Victoria me regarda en silence, comme si elle n’avait pas d’abord compris mes paroles ; puis, une idée subite lui venant à l’esprit, elle s’écria d’un ton de reproche :

– Quoi ! tu soupçonnerais Tétrik… mon parent, mon meilleur ami ! lui, le plus sage des hommes ! lui, l’un des meilleurs esprits de ce temps, lui qui, jusque dans les distractions qu’il cherche dans les lettres, se montre grand poëte ! (B) lui, l’un des plus utiles défenseurs de la Gaule, bien qu’il ne soit pas homme de guerre ; lui qui, dans son gouvernement de Gascogne, répare, à force de soins, les maux de la guerre civile, autrefois soulevée pour reconquérir notre indépendance… Ah ! frère ! frère ! j’attendais mieux de ton loyal cœur et de ta raison.

– Je soupçonne cet homme…

– Mais tu es insensé ! le soupçonner, lui qui, père d’un fils que lui a laissé une femme toujours regrettée, puise dans ses habitudes de paternelle indulgence une excuse aux vices de Victorin… Ne l’aime-t-il pas ? ne le défend-il pas aussi chaleureusement que tu le défends toi-même ?…

– Je soupçonne cet homme.

– Oh ! tête de fer ! caractère inflexible !… Pourquoi soupçonnes-tu Tétrik ? de quel droit ? qu’a-t-il fait ? par Hésus ! si tu n’étais mon frère… si je ne connaissais ton cœur… je te croirais jaloux de l’amitié que j’ai pour mon parent !

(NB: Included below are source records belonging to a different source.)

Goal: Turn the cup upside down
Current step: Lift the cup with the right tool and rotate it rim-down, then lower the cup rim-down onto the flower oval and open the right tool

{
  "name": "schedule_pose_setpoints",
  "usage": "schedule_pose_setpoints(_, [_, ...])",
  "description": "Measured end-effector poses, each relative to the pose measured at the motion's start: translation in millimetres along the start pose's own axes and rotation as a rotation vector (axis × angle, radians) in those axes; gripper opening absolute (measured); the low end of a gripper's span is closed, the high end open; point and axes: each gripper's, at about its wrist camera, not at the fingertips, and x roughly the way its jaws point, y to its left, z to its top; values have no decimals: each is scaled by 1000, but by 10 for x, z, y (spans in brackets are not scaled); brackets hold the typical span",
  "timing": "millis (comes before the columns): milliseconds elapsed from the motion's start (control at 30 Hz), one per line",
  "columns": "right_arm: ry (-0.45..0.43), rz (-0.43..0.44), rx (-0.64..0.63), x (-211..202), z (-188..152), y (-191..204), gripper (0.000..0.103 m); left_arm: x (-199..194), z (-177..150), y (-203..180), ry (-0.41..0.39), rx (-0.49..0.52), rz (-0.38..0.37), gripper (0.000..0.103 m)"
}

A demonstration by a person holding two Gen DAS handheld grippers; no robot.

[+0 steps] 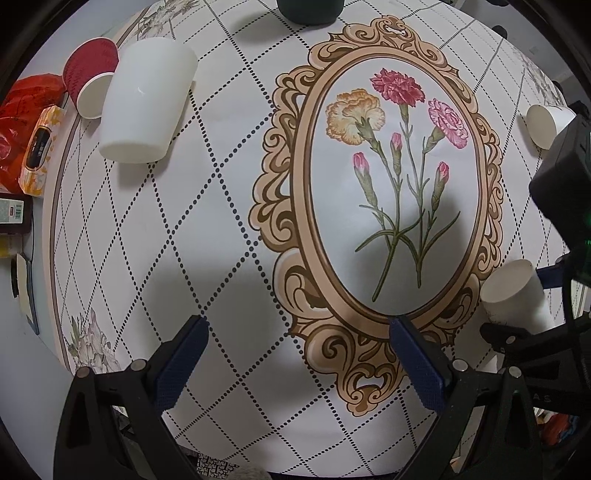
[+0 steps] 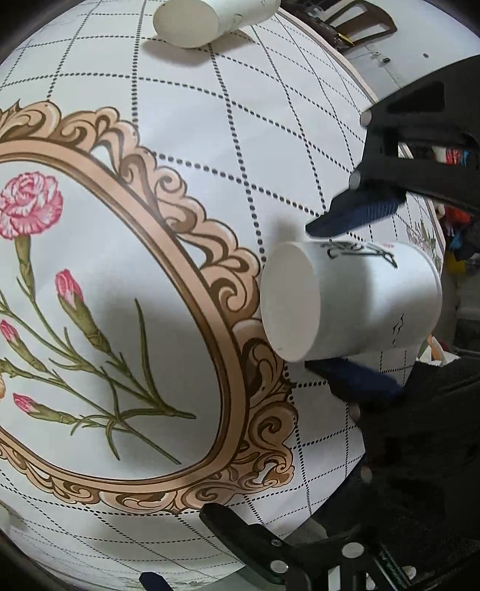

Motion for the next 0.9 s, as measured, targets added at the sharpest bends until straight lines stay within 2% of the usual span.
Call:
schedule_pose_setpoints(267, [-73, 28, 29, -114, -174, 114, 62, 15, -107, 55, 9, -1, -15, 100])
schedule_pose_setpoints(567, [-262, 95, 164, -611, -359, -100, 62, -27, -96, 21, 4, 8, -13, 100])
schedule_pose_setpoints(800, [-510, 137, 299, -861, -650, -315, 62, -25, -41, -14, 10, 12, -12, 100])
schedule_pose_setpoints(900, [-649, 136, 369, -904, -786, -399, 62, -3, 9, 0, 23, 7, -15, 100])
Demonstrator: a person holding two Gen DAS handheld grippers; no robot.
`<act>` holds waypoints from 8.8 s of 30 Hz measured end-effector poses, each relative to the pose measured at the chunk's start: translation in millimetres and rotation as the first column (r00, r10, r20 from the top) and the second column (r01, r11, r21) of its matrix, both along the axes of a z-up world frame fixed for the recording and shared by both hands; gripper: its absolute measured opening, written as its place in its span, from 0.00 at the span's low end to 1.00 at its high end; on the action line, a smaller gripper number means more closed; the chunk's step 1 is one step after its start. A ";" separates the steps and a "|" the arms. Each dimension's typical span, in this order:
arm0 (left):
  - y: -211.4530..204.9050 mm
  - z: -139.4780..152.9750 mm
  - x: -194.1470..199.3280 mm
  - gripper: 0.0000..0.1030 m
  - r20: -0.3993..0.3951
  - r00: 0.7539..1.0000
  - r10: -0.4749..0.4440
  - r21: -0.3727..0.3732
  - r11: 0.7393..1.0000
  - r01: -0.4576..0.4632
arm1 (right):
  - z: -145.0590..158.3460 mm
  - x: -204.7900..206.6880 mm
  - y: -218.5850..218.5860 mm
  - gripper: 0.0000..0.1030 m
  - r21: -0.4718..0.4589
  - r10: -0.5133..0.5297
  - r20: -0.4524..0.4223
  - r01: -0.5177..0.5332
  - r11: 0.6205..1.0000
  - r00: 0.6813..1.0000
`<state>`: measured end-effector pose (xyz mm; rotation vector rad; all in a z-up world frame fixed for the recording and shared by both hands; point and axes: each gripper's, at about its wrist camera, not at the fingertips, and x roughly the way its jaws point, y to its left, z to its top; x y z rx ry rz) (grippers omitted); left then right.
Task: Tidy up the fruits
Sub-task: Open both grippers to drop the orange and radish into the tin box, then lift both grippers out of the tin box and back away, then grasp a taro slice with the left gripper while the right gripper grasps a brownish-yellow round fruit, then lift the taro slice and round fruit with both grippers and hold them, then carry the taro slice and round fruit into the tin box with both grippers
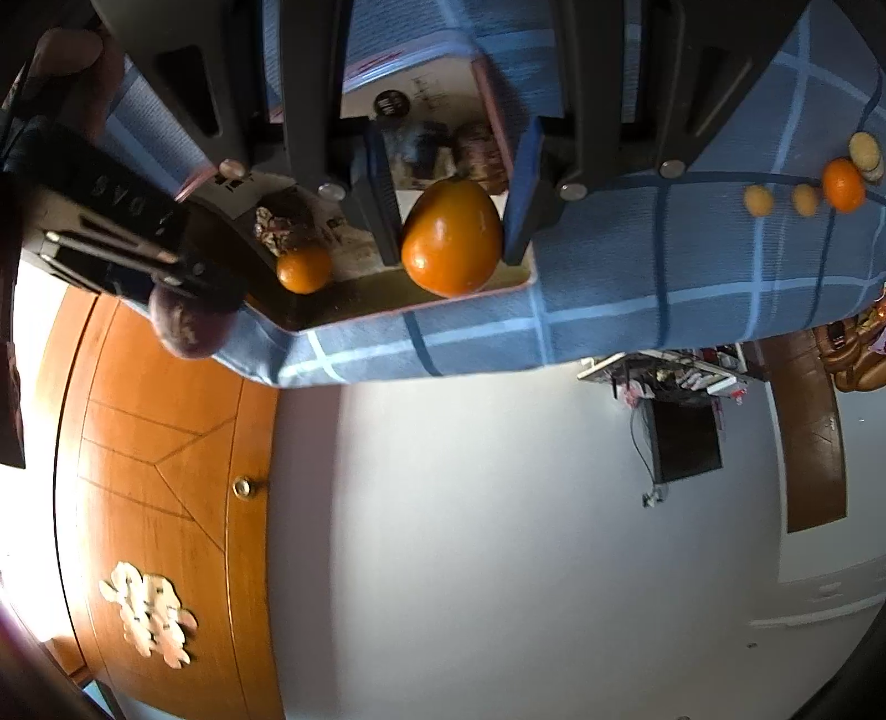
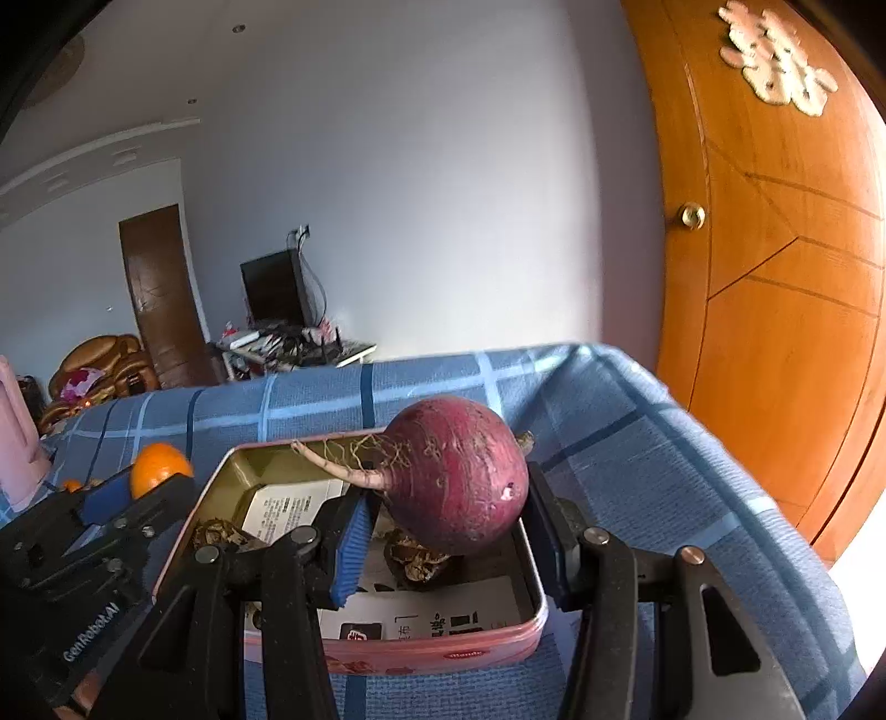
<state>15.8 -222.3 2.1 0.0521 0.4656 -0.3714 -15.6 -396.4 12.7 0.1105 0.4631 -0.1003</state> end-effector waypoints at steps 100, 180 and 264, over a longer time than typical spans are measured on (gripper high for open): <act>190.8 1.3 -28.7 0.96 0.049 0.951 0.306 -0.006 0.952 -0.306 | 2.0 -46.5 123.6 0.76 0.069 -0.129 0.177 0.119 0.991 0.976; 335.9 -19.7 29.9 0.42 -0.115 0.907 0.405 0.003 0.913 -0.408 | -8.0 28.2 325.9 0.29 -0.111 0.251 0.059 -0.243 0.964 0.966; 219.7 -3.0 -45.3 0.42 0.049 0.936 0.348 0.008 0.937 -0.349 | -1.3 -39.5 221.8 0.29 -0.153 0.161 0.103 -0.144 0.978 0.982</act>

À peine Victoria eut-elle prononcé ces paroles, qu’elle les regretta et me dit :

– Oublie ces paroles…

– Elles me seraient pénibles, ma sœur, si le doute injuste qu’elles expriment vous aveuglait sur la vérité que je dis.

À ce moment, la servante entra et demanda si Tétrik pouvait être introduit.